*PROBLEM DESCRIPTION*: Give the number of lines in the material below that include "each", and write nothing else.

————————

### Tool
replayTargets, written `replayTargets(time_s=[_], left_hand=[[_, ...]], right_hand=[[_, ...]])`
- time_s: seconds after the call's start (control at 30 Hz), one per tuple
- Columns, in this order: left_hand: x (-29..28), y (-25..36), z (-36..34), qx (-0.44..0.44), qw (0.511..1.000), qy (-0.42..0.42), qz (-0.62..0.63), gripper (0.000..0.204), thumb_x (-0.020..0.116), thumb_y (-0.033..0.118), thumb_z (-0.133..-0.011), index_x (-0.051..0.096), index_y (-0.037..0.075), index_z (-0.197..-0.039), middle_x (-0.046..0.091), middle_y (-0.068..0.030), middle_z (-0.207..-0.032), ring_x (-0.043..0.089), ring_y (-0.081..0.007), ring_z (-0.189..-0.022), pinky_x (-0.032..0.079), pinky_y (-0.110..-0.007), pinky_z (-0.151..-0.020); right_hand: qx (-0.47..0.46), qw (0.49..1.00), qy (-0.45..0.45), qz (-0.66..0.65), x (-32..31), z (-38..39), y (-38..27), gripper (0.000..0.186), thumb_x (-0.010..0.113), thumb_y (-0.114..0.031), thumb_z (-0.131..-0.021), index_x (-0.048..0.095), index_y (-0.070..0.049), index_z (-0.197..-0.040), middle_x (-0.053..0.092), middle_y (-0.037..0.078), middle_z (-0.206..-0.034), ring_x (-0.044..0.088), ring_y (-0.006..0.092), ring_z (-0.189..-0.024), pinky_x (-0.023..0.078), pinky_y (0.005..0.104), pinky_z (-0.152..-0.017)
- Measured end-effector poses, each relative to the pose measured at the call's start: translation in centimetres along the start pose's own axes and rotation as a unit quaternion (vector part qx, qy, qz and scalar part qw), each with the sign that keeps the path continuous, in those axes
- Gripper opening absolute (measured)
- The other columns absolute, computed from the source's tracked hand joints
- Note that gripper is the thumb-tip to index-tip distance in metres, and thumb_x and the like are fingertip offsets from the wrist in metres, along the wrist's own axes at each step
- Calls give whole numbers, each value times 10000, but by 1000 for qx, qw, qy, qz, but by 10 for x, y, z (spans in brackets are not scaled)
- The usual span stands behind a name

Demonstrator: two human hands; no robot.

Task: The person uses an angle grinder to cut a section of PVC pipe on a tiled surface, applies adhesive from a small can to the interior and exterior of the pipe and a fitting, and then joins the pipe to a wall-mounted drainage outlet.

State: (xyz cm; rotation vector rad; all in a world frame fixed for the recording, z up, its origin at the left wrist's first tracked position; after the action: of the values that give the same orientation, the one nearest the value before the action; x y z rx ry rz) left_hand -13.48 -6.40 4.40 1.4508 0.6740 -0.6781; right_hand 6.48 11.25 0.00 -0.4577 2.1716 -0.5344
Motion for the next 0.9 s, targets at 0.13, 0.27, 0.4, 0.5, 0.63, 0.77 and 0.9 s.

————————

*EXERCISE RESPONSE*: 3